Exercise aim: Locate the line that contains "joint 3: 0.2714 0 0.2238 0" in the entries below, then repeat it and every following line through the line that contains "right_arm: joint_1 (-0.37", exactly, and no others.

Exercise input:
::::::

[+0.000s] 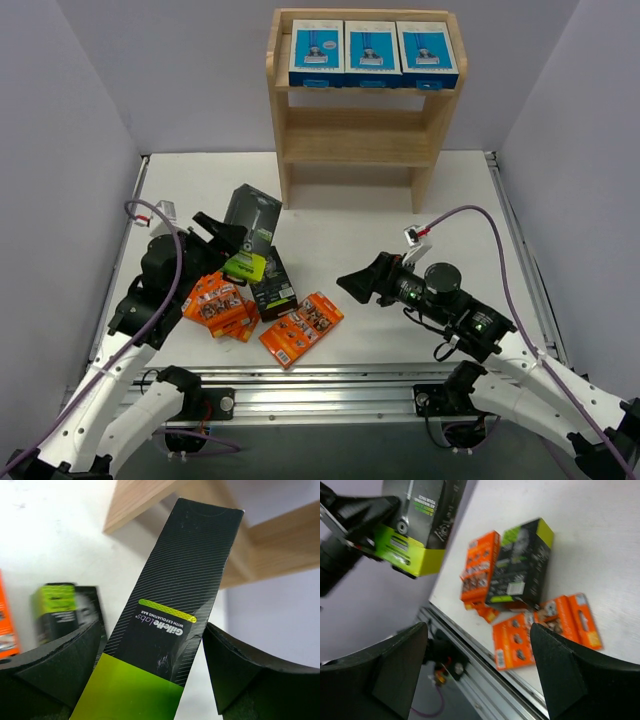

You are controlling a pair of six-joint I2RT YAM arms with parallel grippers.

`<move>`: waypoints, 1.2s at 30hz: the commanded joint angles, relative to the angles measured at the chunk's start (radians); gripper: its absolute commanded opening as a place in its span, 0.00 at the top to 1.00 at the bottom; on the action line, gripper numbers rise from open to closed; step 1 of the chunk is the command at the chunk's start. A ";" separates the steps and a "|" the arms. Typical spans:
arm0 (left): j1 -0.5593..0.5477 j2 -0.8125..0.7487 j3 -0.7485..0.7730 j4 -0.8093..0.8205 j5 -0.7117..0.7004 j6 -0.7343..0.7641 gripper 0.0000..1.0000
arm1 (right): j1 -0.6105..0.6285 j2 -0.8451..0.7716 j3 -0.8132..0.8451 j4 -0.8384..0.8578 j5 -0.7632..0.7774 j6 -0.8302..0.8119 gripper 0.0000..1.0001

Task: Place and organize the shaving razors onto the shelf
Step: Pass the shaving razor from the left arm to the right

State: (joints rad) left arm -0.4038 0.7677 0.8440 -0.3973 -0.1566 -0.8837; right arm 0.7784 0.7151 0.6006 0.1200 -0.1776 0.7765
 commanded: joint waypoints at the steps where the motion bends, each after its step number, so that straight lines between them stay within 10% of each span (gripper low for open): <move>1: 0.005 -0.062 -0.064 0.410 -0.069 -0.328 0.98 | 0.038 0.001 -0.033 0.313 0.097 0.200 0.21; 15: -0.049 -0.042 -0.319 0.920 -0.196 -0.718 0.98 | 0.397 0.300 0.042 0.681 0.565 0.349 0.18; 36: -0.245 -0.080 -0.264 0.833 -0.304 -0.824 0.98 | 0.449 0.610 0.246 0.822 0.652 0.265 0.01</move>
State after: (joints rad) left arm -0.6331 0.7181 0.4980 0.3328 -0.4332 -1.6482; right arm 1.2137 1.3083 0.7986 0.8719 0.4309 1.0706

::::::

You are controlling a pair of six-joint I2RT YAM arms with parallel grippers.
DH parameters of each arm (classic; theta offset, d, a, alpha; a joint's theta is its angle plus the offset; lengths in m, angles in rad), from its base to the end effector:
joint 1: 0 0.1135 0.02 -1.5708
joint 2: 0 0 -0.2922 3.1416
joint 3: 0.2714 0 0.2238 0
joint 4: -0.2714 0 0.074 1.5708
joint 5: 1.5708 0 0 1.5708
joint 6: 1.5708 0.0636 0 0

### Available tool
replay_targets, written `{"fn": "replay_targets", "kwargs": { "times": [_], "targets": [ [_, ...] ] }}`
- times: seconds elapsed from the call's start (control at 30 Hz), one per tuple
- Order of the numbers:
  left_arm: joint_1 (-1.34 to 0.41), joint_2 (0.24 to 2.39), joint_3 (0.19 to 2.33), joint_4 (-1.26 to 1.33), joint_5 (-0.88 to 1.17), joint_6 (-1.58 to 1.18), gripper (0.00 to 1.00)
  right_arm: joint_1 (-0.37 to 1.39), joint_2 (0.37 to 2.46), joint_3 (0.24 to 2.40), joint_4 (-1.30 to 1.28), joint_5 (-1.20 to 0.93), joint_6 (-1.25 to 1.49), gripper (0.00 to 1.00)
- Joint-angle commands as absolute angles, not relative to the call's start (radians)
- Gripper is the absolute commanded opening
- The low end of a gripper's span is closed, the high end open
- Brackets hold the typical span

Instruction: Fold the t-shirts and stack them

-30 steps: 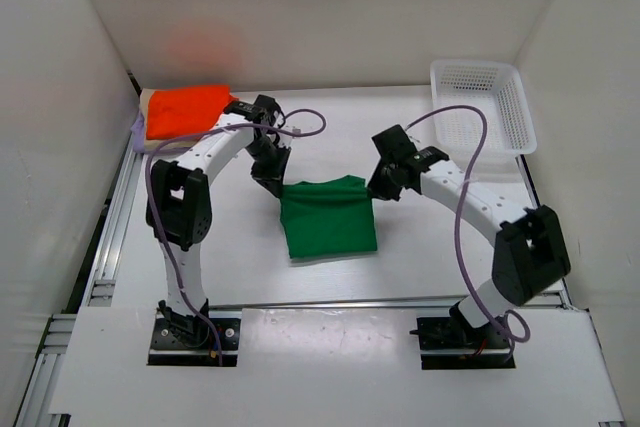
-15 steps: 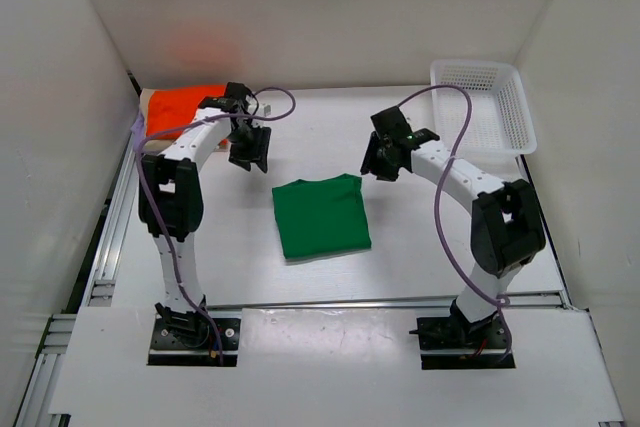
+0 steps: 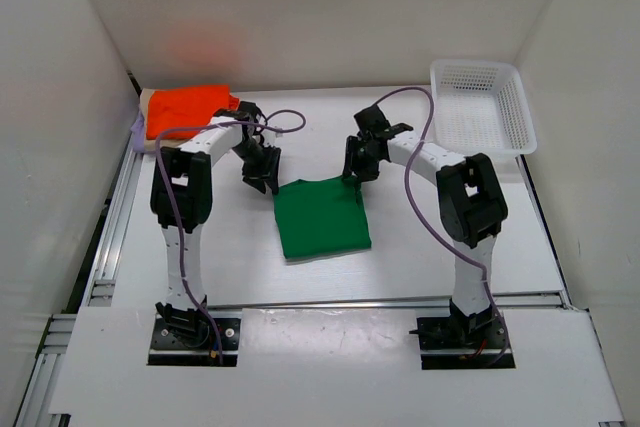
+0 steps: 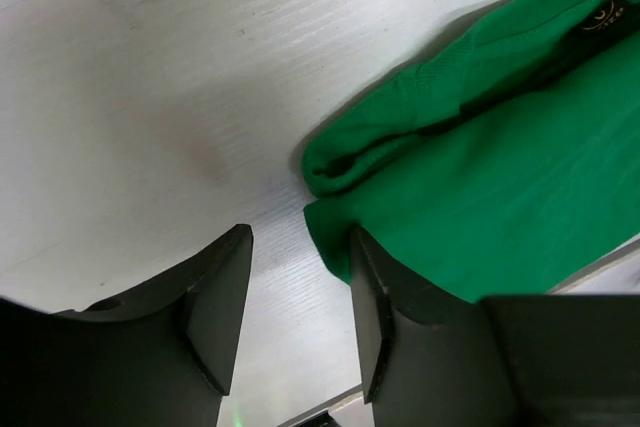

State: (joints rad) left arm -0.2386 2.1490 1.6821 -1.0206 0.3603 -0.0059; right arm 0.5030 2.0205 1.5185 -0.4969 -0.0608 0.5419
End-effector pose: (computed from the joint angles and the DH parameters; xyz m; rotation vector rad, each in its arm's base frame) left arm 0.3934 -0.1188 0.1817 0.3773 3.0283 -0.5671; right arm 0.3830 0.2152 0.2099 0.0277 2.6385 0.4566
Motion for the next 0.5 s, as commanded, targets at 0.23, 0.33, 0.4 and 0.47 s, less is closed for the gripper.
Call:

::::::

Exercise solution:
joint 3: 0.2714 0 0.2238 0
joint 4: -0.2714 0 0.074 1.5708
joint 5: 1.5708 0 0 1.5708
joint 6: 1.5708 0.0636 0 0

### Available tool
replay_targets, written `{"fn": "replay_targets", "kwargs": { "times": [_], "targets": [ [_, ...] ] }}`
- times: seconds elapsed from the call's start (control at 30 Hz), one per tuple
- Order of the numbers:
  left_arm: joint_1 (-1.34 to 0.41), joint_2 (0.24 to 2.39), joint_3 (0.19 to 2.33), joint_4 (-1.26 to 1.33), joint_5 (-0.88 to 1.17), joint_6 (-1.58 to 1.18), gripper (0.00 to 1.00)
  right_arm: joint_1 (-0.37 to 1.39), joint_2 (0.37 to 2.46), joint_3 (0.24 to 2.40), joint_4 (-1.30 to 1.28), joint_5 (-1.20 to 0.93), joint_6 (-1.25 to 1.49), gripper (0.00 to 1.00)

The response to this exercise is finished.